Lookout Mountain


Forest Service Trail #52

Why? Great views and great fall color.

Season: July through October

Ease: Moderate to difficult. It’s 4 miles with about 1,200 feet of elevation gain one-way, as well as 500 feet of loss.

I’ve hiked the Lookout Mountain trail up out of Clarkia three times now. The first time was on a group hike led by another, shortly after I moved west in ‘88. We took a wrong turn and ended up at Widow Mountain instead – a fine destination, for sure, and an easy mistake since the trails weren’t well marked at that time.

The second time I took three friends up to Lookout for a fancy picnic. About the time we got the wine bottle open and the food out, it began to thunder. Given the very exposed nature of Lookout, there was no question that the right thing to do was pack up the food and wine and head down NOW.

The third time was the charm, however. I was actually able to sit down and enjoy the views from Lookout, a long-delayed reward for the attention-getting 20 minutes or so of serious uphill out of the parking area. Those views are 360 degrees of mostly nice forest country. In the summer, it would be a forest of green, in the fall, a panorama of colorful fall foliage against the dark green evergreens that dominate the landscape. A small lake sits just below, adding to the decorations.

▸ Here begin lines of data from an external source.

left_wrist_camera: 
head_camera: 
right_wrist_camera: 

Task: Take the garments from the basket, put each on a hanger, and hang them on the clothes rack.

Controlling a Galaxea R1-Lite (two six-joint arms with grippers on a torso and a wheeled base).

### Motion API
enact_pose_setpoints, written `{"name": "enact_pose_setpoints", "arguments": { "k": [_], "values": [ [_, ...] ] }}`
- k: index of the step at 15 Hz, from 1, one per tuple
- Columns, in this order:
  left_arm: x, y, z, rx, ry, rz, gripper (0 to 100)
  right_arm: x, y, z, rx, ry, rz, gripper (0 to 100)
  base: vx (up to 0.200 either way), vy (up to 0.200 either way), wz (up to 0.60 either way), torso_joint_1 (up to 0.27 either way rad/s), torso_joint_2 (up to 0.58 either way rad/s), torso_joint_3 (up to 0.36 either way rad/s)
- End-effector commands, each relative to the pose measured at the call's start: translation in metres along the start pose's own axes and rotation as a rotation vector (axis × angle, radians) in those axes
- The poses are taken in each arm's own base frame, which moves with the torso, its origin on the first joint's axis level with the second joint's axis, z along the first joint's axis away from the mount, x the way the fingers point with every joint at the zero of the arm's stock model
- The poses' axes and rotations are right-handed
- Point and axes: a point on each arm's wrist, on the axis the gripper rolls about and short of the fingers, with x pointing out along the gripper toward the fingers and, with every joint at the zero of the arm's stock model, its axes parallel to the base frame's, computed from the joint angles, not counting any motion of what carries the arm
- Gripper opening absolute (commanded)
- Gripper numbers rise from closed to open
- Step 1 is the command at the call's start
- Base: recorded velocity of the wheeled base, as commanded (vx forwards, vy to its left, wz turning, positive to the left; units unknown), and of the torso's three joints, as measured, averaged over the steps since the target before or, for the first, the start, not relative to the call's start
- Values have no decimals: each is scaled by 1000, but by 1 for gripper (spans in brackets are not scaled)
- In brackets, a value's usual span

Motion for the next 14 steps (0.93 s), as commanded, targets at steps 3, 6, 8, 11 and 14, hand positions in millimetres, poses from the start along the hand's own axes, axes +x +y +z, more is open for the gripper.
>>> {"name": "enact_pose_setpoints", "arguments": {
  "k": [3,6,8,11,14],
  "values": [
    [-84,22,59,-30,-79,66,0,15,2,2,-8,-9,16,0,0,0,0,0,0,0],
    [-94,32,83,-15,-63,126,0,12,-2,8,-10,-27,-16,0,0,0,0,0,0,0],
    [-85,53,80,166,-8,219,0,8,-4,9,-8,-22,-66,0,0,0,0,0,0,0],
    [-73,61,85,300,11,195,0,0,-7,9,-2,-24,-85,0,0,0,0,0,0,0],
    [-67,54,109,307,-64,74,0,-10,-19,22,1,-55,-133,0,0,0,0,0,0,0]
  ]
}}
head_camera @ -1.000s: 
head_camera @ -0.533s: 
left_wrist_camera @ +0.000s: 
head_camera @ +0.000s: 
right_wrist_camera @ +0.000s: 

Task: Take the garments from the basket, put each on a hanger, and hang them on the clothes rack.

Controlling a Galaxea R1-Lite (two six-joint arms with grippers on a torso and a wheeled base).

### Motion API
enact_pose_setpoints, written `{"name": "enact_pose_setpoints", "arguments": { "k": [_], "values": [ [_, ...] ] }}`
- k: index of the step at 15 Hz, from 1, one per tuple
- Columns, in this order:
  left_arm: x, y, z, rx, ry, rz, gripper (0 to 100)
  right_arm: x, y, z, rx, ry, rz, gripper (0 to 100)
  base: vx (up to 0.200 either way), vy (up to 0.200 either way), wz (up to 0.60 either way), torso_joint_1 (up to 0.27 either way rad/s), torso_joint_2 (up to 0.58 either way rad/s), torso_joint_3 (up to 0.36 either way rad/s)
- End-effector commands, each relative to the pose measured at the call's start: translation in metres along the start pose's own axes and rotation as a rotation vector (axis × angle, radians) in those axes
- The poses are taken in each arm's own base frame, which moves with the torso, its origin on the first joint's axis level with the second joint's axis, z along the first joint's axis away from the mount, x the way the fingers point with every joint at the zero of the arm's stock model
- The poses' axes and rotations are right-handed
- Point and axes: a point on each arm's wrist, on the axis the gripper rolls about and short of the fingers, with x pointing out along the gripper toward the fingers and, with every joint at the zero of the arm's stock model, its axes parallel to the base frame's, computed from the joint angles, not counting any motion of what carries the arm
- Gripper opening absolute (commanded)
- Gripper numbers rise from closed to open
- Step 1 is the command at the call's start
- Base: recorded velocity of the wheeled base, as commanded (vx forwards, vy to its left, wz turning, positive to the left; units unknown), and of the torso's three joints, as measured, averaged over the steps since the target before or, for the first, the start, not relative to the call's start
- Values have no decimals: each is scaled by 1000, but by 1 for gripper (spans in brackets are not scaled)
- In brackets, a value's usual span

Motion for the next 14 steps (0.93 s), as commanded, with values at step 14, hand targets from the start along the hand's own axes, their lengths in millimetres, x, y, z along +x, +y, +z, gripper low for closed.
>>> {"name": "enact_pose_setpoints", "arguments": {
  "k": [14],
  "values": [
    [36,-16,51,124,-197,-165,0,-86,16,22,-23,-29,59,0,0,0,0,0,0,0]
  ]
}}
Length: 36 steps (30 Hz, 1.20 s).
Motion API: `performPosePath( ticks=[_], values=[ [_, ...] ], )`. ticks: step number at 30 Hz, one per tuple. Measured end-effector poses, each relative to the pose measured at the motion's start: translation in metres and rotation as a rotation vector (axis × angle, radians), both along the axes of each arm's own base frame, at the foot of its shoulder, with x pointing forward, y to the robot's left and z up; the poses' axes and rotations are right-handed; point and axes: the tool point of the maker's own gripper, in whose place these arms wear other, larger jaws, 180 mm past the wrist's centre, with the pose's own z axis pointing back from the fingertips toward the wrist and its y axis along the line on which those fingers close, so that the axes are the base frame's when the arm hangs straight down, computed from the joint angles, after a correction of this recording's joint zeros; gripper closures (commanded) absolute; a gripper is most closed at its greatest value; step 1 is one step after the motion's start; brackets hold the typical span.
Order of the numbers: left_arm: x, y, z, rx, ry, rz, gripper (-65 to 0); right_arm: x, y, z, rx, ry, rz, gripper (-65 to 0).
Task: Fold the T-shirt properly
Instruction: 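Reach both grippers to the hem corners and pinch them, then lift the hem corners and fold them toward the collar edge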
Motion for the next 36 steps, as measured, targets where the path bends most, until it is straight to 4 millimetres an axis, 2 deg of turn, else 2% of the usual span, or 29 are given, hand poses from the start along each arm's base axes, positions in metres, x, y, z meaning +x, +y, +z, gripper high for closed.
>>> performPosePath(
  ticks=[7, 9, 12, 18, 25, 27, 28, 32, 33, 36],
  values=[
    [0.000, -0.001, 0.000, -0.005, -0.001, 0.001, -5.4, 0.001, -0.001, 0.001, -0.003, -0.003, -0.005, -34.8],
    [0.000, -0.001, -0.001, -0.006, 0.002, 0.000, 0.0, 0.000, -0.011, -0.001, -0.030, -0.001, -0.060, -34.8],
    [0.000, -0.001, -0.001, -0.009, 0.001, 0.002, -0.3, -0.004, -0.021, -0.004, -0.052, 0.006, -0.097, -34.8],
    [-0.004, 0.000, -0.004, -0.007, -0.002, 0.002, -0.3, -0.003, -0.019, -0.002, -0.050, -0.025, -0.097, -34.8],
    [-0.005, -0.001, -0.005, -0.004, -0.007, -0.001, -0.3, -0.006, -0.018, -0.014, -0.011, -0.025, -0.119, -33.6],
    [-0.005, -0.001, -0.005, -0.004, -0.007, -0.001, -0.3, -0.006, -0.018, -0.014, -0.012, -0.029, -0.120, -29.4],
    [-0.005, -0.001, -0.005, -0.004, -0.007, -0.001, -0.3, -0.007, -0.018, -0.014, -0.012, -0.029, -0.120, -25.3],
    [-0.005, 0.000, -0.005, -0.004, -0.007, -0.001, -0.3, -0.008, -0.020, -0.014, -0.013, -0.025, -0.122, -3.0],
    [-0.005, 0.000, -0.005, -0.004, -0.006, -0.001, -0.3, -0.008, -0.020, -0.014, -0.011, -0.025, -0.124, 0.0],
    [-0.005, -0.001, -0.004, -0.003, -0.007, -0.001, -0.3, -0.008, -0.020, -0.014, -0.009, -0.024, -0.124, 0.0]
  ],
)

The top itself is a stark place, rocky and narrow and boasting one of the finest rock cairns I’ve ever seen. It’s also strewn with flat rock that will probably be there forever since it’d be too difficult to cart any home to use for walkways or patios. It’s definitely a spot worth hiking to.

The way there is a fine hike, too – at least after that first steep uphill. It’s in the woods for a bit at the start, then largely in the open, from past the junction with the Delaney Creek Trail and until the Widow Mountain spur heads off.

The next 1 1/2 miles or so alternate woods of hemlock, spruce, and fir that feature a lot of huckleberry understory with meadows featuring abundant bear grass. Grandmother and Grandfather Mountains plus the Delaney and Marble Creek drainages dominate the views when you’re in the open.

There’s a brief downhill into a saddle west of Lost Lake, the latter a spot that no longer has a trail to it from this side. The old trail was very steep, and it is my understanding that someone actually died after a fall from that trail. However, you can drive there from the other side if you really want to visit that lake. (You can see Lost Lake from some spots in this section of trail if you move a bit off the trail to the north.)

When you break out into the open coming out of the saddle, what you see in front and above you really is almost the top of Lookout. It’s not one of those places where you think you see the top, but once you get there, there’s yet another “false top,” and perhaps another after that. At Lookout, once you get as far up as you can see, there’s just a small rise left to hike.

Note: I’m sure that there would be impressive wild flowers along the trail in season. Interestingly, though there appears to have been a lookout on Lookout Mountain, Widow Mountain is higher.

Directions: Drive north on Highway 3 from Bovil until just past milepost 54. Turn right into Clarkia and again as the road turns right, then left after the school. Drive 1 mile, then right onto Road 301. Stay on 301 by turning left and heading up the hill after 4.4 miles. Stay left again on 301 at 8.6 miles and 9.3 miles. The Lookout Mountain trailhead is 20 miles in on the left, in a saddle rather than where it’s shown on the USGS map.

Information: St. Joe Ranger District, Idaho Panhandle National Forest at St. Maries, (208) 245 2531.

Map: USGS Widow Mt, Idaho

Connections: The trail to Widow Mountain starts with that to Lookout. The trail forks in a relatively level section after the uphill at the start, at a peeling sign pointing right to Widow Mountain.As you start along the trail, be sure to look toward the rocks and snags up the hill in front of you. They're your immediate destination, and the trail to them becomes difficult if not impossible to find. However once up the hill the trail is easy to refind and follow to the Widow Mountain peak.The views along the way and from the top are mostly to the east and south and towards the Little North Fork of the Clearwater River. From some vantage points you can look north and see Little Lost Lake and Lookout Mountain. Before you leave the summit be sure to look for the rocks spelling out "Widow Mt" in 10-foot high letters, flat against the ground. They always surprise me, make me wonder why they're there. It’s roughly 3 miles to Widow from the trailhead.

The Lookout Mountain trail continues past the summit to the #216 Road, Homestead Creek Road, at Breezy Point. I’ve never hiked in that way.